About Uzbekistan
You would never guess that Uzbekistan once was taking an active part in developing space technologies and taking part in space programs. And we are not talking about the middle ages Islamiс astronomers, about the famous Ulugh Beg who was considered by scholars to have one of the finest observatories in the Islamic world at the time and the largest in Central Asia, who also compiled the greatest star catalogue of its time. Not, we are talking about events that were taking place within our generation.
As all of us know Soviet Union was one of several super powers actively engaged in space exploration and had ambitious space programs to reach other planets in our Solar system. Uzbekistan was part of this huge program and had its hand in those space projects. The main activity was carried out not far from Tashkent in a place called Nevich.
Nevich is a huge and very old village with the unusual name that sounds more appropriate somewhere in Eastern Europe than in Central Asia. But the name probably has Sogdian roots.
The settlement is stretched as a sausage with some elevation towards the mountains. There is nothing special about this place worth stopping and you should head further a couple of kilometers along uncultivated lands until, after another turn, reaching something from a sci-fi fiction.
This is the Nevich testing ground of TashKBM (Tashkent Machine Building Design Bureau), created in 1969 as the branch of the Moscow Bureau of General Mechanical Engineering, where the word "general" should be understood as "well, who should know already knows." Tashkent bureau operated as a branch, but starting from the 1970s on it was more concentrated on its own projects. Its main specialization was space technology, primarily drilling equipment and soil-intake devices for Luna-24, Venera-13 and Vostok-1, Vega-1 stations that were landing on other planets of our Solar system.

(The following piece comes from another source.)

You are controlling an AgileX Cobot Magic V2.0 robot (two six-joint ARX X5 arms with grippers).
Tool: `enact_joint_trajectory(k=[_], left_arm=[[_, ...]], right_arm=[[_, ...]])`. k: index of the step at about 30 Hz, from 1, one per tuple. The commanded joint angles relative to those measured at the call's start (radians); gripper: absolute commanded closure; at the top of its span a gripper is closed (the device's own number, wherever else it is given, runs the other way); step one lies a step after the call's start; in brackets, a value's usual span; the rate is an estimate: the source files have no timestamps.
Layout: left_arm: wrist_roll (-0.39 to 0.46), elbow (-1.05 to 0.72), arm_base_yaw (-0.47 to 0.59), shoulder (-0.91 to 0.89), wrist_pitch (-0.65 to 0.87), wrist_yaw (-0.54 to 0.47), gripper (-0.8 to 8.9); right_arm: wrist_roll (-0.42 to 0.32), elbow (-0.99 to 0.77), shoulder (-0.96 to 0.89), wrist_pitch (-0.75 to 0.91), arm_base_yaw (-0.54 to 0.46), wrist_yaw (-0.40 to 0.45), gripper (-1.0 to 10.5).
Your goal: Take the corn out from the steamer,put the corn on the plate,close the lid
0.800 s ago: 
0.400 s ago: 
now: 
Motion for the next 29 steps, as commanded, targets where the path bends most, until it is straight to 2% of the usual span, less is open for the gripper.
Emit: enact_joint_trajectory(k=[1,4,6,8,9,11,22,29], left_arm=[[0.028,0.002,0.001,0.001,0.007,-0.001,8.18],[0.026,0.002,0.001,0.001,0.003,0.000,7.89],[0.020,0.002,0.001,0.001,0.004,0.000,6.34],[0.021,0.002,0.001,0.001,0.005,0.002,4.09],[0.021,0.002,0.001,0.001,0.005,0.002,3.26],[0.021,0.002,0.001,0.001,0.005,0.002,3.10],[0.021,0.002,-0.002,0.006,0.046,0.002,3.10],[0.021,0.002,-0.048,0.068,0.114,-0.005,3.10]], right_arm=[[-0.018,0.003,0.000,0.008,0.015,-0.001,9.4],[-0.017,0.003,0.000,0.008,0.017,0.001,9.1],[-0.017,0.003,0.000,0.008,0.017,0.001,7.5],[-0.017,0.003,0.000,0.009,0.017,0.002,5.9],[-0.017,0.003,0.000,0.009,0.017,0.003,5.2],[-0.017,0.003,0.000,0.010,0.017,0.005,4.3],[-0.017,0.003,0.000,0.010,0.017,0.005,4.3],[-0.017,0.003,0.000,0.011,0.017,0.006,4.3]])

Most of all TashKBM products operated on Venus where the heat on the surface reaches 500-degrees Celsius, 100-times atmospheric pressure and acid clouds. That's why it was also here in Tashkent, where they were developing protection for spacecrafts and space furnaces. The apotheosis of TashKBM was Radioastron, the largest orbiting telescope in the world that was created here in the late 1980s, but as a result of USSR collapse it was completed in Russia in the 2000s and launched into the space in 2011. But local people believe that Nevich testing ground is a "place where Lunokhod was tested".
The most impressive construction of the site used to be a giant, 30 meters high, metal Stool, as well as this hangar from a photo below (measuring 40 x 40 x 50 meters) intended for mounting Radioastron when it was fully unfolded (it was supposed that the telescope will reach space in a form of streamlined "bud" and once there will blossom like a flower).
The Stool is no longer there, but a high tower stays nearby. The tower was used for testing to drop samples down and analyze the result of the fall and the impact of collision with both ground and the water - there are some kind of pools below that were filled with water when needed. Obviously, this was a highly secretive test site and all the works were classified.
It was a place where they tested "Phobos-Grunt" penetrator - this project also started in TashKBM, but in the end was also completed in Moscow. Unfortunately, the mission failed at launch, becoming perhaps the most serious accident of post-Soviet cosmonautics. The Nevich testing ground is now in a state between "conserved" and "abandoned", with no optimistic future on the horizon.